The curtain bottom tensioning assembly of this embodiment is designed to be used with a conventional roll-up door including a fabric curtain 10, the leading edge of which is shown in FIG. 1. Vertical guide members, illustratively in the form of side frame members 20, 30, which support the roller upon which the curtain is wound, are disposed on either side of the door, and include vertical side channels which may receive the sides of the curtain above the bottom bar section, as well as guide extensions which are attached to the bottom bar, and are discussed in greater detail below. The curtain 10, in the area of the soft bottom bar, is preferably of reduced width, with the curtain narrowing for example in the sections 11, 12 shown in FIG. 1. The soft bottom bar, designated generally by the reference numeral 40 in FIG. 1 is shown disposed in this preferably narrower section of the curtain 10 at or near its bottom edge.
The soft bottom bar 40 is comprised primarily of a resilient member in the form of a strap 50 which extends across the bottom edge of the door. Other types of resilient members besides strap 50 could be used, such as resilient cable, rope and the like, with 1/8" braided steel rope being particularly preferred. To anchor the strap or other resilient member at either end of the door, and to provide added stiffness in that area, semi-rigid end stiffeners 60, 65 receive respective ends of the resilient strap 50. According to the present embodiment, end stiffeners 60, 65 are generally rectangular in shape, with their major axis extending along the horizontal width of the door. Each stiffener 60, 65 includes a slot 61, 66 which is sized to receive the width of the resilient strap 50. In this embodiment, the strap 50 is received within the slots 61, 66, near its respective ends. Each end of the strap is then sewn onto a portion of the strap 50 near the end stiffeners 60, 65 thus forming a loop of the strap 50 received within the slots 61, 66. In the present embodiment, strap 50 is actually two straps, one attached to stiffener 60, and one to stiffener 65. The two straps are coupled through a centrally-disposed tightening member 170, to be discussed in greater detail below. A variety of resilient materials may be used for the resilient strap 50. As will be discussed below, the strap 50 according to this embodiment will typically have a tension applied to it so as to stretch it illustratively 2-5% longer than its unstretched length. A resilient material providing such stretch without requiring undue force is thus required. At present, the best material we have found for use as strap 50 is a webbed belting material in the form of a 1 inch wide polyester belt, with a 1,000 pound rating. The belt is manufactured by S.I.R. Webbing, Inc; Model Number 17337. As mentioned, the preferred resilient cable, if used, is 1/8" braided steel rope, available from a variety of sources.

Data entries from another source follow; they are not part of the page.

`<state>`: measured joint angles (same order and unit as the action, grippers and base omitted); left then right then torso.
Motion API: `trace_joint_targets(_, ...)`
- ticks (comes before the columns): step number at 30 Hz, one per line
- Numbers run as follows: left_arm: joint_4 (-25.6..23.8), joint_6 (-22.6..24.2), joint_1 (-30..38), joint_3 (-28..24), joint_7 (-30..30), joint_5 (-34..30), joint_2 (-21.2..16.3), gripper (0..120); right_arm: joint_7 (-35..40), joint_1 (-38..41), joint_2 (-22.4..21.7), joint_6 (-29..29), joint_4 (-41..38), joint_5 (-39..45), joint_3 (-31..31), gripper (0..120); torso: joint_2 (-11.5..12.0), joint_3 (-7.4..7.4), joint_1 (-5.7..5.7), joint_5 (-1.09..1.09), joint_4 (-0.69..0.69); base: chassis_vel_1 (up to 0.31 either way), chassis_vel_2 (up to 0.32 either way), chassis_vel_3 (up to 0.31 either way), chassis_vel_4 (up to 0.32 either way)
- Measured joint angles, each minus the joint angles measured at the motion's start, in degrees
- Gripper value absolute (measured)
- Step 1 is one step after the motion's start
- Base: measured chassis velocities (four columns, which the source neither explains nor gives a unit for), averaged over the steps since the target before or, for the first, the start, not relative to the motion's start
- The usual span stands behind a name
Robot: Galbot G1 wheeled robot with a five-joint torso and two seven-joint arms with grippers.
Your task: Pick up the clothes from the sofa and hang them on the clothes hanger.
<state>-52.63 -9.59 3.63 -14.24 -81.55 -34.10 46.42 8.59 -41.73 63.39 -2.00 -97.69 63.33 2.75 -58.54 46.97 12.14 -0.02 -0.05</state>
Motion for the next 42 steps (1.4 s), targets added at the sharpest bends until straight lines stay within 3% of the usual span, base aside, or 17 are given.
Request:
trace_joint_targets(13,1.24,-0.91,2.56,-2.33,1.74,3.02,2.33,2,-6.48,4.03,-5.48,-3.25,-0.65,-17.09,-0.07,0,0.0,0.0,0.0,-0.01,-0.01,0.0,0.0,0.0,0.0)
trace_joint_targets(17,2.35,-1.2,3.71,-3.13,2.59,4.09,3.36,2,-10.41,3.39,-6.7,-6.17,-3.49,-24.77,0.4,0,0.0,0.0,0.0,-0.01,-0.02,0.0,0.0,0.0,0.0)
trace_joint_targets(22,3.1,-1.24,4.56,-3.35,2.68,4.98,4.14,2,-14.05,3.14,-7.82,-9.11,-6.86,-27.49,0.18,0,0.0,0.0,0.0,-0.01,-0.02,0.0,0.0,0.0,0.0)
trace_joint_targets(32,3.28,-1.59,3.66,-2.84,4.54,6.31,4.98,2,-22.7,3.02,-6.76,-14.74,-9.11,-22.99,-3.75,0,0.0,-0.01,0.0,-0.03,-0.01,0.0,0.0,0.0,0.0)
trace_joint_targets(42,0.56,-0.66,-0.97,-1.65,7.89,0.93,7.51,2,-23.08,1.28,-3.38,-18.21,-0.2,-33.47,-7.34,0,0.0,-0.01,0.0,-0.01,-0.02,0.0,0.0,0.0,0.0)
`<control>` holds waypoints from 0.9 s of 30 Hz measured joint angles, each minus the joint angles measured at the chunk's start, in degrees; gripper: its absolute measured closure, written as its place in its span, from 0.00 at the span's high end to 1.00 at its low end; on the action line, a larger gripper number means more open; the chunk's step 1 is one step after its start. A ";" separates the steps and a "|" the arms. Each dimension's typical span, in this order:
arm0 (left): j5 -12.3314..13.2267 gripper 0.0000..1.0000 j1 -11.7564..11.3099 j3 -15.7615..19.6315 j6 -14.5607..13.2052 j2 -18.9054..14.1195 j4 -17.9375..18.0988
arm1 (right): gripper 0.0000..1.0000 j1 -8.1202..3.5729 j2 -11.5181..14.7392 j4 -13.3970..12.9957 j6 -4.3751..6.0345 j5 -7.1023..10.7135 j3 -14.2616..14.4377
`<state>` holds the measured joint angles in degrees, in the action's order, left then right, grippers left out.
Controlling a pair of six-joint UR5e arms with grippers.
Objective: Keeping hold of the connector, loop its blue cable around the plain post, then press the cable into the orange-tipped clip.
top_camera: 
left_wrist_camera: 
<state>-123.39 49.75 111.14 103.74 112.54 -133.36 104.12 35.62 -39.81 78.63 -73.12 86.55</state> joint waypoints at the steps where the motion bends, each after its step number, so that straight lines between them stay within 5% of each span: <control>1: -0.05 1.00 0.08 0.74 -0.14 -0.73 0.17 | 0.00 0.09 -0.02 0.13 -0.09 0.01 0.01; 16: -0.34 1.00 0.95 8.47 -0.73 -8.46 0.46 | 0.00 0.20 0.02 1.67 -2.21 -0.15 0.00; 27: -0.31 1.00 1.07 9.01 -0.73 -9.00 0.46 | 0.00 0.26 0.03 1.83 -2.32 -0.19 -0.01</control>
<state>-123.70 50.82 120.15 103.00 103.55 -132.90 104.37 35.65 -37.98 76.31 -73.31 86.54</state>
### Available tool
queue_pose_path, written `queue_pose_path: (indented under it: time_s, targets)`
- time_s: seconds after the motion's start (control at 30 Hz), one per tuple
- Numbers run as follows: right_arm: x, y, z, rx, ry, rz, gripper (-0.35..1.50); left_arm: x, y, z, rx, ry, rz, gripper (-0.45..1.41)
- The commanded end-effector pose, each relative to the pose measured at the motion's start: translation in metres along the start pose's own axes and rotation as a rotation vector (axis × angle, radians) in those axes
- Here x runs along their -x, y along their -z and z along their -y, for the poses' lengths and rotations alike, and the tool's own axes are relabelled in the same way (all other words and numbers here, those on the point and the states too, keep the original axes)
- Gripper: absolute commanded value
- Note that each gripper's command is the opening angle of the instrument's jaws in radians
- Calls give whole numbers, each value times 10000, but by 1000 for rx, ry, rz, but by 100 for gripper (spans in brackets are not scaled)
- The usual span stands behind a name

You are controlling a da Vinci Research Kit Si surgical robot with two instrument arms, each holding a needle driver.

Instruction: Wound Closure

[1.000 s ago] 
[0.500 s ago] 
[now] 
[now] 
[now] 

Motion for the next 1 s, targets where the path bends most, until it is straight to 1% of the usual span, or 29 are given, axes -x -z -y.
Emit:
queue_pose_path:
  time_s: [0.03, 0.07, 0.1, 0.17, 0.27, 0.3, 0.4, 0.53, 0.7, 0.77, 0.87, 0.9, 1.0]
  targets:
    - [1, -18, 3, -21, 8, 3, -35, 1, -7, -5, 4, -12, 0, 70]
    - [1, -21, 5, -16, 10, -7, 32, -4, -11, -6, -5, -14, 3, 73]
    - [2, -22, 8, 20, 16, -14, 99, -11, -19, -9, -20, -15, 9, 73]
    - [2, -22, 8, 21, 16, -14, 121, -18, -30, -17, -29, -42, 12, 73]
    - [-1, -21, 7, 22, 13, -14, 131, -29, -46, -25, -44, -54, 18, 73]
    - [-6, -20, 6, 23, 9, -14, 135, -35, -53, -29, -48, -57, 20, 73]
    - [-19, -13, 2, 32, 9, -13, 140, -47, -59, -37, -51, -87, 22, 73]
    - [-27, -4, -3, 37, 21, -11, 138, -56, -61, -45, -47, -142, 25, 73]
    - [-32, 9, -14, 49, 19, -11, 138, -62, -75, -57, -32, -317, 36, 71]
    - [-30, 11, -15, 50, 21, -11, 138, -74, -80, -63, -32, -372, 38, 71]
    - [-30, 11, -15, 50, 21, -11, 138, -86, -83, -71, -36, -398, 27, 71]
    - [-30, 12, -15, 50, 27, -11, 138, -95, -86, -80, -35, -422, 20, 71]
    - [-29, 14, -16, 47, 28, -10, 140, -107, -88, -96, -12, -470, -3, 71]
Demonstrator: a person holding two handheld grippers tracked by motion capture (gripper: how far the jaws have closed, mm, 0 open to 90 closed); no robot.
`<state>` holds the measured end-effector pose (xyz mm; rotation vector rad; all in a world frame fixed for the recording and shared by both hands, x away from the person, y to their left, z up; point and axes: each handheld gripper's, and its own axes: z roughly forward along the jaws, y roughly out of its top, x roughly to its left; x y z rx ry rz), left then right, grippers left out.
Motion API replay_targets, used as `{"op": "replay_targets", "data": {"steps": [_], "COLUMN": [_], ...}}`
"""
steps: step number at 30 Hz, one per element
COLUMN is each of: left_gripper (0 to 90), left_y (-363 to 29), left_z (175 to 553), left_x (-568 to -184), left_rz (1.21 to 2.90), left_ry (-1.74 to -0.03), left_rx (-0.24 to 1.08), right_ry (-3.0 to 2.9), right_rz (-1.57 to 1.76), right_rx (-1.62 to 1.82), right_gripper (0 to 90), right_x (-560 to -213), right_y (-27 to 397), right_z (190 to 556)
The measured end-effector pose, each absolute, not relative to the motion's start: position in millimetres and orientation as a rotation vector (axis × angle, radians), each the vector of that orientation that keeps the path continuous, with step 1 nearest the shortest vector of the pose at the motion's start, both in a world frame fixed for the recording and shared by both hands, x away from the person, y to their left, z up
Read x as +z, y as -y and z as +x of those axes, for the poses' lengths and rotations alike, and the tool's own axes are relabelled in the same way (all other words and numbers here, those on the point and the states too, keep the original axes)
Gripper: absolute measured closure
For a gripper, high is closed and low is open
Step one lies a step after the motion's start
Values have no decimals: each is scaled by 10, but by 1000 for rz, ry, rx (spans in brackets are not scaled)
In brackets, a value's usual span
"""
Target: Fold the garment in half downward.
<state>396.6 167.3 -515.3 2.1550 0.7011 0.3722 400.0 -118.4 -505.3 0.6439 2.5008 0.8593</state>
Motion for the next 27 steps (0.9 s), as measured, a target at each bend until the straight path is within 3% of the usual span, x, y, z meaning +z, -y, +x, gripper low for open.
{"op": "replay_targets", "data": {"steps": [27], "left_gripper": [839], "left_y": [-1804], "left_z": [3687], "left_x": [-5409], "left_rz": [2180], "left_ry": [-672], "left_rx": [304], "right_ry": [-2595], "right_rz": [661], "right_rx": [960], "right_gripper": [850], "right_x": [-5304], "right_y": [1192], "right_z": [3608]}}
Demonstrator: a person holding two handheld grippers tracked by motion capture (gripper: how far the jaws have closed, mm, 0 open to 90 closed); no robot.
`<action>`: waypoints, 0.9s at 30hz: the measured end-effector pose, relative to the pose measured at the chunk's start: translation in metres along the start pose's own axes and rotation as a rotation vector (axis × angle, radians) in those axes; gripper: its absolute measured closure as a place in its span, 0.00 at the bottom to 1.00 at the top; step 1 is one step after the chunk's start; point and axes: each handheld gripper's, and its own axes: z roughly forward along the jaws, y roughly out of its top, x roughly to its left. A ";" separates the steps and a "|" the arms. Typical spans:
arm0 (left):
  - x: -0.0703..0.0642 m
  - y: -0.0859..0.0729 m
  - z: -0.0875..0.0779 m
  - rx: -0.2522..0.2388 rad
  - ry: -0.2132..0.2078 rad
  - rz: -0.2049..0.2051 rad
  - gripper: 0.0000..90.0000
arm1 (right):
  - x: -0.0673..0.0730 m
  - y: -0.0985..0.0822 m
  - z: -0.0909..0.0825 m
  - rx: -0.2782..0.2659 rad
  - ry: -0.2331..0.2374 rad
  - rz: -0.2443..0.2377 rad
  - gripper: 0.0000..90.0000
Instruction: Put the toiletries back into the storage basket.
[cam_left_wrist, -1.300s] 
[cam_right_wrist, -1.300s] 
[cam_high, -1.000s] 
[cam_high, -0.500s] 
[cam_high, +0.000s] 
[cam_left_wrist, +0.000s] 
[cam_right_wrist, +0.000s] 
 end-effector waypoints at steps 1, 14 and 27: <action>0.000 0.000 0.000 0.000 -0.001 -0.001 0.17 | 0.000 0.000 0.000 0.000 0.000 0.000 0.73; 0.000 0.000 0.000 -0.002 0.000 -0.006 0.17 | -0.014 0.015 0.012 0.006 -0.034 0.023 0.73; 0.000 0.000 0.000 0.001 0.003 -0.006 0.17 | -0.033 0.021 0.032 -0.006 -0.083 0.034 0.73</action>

As can be seen from FIG. 1, the resilient strap 50 and the end stiffeners 60, 65 are preferably received within a pocket formed on the fabric curtain 10. As an alternative embodiment, resilient strap 50 could be sewn directly to the curtain fabric. In the embodiment of FIG. 1, this pocket is in two sections 70, 75 shown in broken lines. The pocket serves primarily to maintain the strap 50 and end stiffeners 60, 65 in the proper vertical position on the curtain 10.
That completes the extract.